What you will do
Count up the lines below where the word "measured" shows up, and respond with the number alone.

Stored data

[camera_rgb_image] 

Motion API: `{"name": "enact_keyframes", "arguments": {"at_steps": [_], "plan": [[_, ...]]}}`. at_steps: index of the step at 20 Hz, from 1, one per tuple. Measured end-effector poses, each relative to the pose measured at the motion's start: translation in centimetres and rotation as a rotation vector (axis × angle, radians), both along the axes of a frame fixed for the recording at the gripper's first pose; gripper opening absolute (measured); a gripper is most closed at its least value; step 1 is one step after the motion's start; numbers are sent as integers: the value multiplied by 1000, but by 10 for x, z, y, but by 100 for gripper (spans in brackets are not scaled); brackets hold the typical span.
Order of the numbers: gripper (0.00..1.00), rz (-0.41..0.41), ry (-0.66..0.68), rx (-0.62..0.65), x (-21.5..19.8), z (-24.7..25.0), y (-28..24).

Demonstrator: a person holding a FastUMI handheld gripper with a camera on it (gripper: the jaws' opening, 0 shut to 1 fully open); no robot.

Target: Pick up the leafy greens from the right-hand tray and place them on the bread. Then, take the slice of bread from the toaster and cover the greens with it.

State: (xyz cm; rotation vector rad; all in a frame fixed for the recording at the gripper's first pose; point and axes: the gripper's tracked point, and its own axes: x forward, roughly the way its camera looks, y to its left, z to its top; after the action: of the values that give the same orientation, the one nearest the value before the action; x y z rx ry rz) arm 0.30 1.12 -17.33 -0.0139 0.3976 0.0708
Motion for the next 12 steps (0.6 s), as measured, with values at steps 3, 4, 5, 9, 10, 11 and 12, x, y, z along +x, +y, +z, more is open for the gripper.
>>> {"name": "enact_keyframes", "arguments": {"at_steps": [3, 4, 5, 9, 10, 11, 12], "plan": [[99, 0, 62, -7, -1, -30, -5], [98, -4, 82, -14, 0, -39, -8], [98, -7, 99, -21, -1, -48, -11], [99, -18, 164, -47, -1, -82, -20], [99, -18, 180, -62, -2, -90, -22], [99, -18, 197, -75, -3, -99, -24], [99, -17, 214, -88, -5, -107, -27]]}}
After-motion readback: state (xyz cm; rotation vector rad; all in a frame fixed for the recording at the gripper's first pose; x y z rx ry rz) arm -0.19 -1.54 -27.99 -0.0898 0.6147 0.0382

Answer for this exercise
2